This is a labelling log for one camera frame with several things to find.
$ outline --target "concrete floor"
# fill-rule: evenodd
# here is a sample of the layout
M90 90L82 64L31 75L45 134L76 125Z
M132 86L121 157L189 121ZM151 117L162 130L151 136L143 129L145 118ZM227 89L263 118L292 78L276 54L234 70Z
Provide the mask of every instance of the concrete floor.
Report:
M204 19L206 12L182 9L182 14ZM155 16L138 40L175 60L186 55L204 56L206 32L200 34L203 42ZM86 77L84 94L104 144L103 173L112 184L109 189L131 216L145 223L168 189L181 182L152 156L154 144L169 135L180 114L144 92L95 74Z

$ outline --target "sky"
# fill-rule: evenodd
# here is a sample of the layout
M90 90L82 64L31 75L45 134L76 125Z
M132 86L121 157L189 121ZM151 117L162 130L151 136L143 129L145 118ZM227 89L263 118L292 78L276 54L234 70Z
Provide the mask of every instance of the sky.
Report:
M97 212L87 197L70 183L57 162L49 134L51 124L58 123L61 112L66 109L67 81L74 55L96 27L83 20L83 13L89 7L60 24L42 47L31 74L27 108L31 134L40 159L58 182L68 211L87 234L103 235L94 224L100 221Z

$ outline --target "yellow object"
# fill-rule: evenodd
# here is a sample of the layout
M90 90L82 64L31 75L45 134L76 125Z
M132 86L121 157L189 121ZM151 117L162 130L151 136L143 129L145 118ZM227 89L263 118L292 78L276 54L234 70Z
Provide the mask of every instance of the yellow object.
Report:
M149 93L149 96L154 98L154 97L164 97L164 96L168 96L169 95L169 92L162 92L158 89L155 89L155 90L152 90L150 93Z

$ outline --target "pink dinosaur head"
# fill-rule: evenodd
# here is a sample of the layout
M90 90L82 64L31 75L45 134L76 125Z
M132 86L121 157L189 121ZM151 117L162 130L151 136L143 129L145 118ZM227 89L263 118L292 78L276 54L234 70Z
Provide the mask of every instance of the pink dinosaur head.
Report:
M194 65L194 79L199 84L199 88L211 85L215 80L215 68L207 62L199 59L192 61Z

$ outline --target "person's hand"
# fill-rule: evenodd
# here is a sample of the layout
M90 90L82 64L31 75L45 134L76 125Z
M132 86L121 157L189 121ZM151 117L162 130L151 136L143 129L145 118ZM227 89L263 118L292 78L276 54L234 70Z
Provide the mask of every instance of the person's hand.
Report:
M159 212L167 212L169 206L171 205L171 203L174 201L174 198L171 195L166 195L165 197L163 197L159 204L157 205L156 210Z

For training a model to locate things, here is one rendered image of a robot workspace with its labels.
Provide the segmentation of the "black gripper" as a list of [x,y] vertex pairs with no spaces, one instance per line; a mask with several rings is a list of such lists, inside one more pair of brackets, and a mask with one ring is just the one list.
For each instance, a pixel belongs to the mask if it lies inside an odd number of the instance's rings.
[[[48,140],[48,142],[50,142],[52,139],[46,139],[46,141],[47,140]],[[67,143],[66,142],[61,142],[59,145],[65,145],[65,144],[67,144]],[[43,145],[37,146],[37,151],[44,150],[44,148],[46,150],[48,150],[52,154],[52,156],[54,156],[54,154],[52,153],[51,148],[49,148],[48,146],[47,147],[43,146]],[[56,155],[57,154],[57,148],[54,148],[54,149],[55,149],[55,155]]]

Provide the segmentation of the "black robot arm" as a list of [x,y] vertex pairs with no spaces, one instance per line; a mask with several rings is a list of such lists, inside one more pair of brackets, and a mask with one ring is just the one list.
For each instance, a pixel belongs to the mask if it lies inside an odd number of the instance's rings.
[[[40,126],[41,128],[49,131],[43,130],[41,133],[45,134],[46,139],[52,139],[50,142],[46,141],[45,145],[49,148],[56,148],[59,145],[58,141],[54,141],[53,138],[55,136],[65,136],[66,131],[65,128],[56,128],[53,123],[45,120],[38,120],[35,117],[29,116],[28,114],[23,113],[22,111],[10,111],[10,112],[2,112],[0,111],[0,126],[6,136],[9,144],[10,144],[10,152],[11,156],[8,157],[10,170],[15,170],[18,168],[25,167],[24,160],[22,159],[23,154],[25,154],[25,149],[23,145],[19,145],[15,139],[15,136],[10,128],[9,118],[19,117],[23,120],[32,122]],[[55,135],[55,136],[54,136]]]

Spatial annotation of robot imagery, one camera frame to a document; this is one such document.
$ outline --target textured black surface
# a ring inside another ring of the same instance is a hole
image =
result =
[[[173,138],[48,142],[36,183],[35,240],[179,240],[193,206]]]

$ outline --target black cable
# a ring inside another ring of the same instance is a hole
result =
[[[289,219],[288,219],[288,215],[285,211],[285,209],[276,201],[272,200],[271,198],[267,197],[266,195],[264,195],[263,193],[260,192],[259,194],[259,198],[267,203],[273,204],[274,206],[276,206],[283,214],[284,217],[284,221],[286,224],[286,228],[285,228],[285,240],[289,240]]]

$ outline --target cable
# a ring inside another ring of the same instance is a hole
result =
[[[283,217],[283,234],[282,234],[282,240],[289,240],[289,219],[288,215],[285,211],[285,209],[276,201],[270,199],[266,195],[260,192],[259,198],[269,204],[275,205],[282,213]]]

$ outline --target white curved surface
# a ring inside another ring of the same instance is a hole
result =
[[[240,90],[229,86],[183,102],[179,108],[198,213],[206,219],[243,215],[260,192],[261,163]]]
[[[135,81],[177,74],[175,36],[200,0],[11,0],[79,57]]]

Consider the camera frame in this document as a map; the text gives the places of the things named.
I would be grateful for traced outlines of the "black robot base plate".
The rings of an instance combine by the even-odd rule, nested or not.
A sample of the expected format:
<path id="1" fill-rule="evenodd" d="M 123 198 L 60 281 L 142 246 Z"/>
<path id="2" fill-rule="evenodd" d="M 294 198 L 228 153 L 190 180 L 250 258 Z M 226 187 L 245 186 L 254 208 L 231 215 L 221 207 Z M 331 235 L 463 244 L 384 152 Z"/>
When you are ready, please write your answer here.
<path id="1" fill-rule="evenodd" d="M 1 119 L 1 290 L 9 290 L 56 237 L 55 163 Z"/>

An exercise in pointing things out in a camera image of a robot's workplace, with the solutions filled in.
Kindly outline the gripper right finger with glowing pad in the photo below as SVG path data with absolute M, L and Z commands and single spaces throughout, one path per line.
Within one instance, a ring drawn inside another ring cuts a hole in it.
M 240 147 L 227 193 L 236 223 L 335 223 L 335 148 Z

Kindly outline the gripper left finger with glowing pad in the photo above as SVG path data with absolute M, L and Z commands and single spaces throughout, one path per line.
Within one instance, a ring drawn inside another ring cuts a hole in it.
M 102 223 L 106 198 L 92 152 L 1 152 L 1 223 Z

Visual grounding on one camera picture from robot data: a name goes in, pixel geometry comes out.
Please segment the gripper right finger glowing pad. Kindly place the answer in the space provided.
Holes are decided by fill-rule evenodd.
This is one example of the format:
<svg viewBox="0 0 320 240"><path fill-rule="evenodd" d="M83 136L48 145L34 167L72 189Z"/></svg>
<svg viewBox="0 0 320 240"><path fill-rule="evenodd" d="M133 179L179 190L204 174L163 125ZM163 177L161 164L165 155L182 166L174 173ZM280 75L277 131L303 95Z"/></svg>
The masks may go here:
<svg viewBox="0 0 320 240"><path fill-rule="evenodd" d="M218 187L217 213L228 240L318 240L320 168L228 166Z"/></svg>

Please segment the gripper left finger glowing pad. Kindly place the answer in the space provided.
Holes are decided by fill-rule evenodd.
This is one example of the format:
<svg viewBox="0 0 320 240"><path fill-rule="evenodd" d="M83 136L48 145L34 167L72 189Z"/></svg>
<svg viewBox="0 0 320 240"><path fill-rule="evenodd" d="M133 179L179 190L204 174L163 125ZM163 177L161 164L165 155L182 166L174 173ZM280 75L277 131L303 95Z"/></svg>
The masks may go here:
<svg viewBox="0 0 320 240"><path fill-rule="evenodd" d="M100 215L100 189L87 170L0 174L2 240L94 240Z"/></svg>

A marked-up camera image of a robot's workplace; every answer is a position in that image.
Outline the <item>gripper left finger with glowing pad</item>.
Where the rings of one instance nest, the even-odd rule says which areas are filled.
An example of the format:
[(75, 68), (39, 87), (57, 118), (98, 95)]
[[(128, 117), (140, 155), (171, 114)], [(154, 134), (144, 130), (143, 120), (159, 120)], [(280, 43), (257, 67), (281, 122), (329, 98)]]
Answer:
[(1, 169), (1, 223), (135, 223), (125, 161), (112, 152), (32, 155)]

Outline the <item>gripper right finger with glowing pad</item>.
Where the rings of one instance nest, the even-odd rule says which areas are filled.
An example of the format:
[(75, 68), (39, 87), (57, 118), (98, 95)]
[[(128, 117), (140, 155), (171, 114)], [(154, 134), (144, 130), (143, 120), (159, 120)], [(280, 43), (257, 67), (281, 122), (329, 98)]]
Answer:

════════════════

Task details — All lines with the word "dinosaur" should be copied from the material above.

Exercise output —
$ outline --target "pink dinosaur head"
Provide the mask of every instance of the pink dinosaur head.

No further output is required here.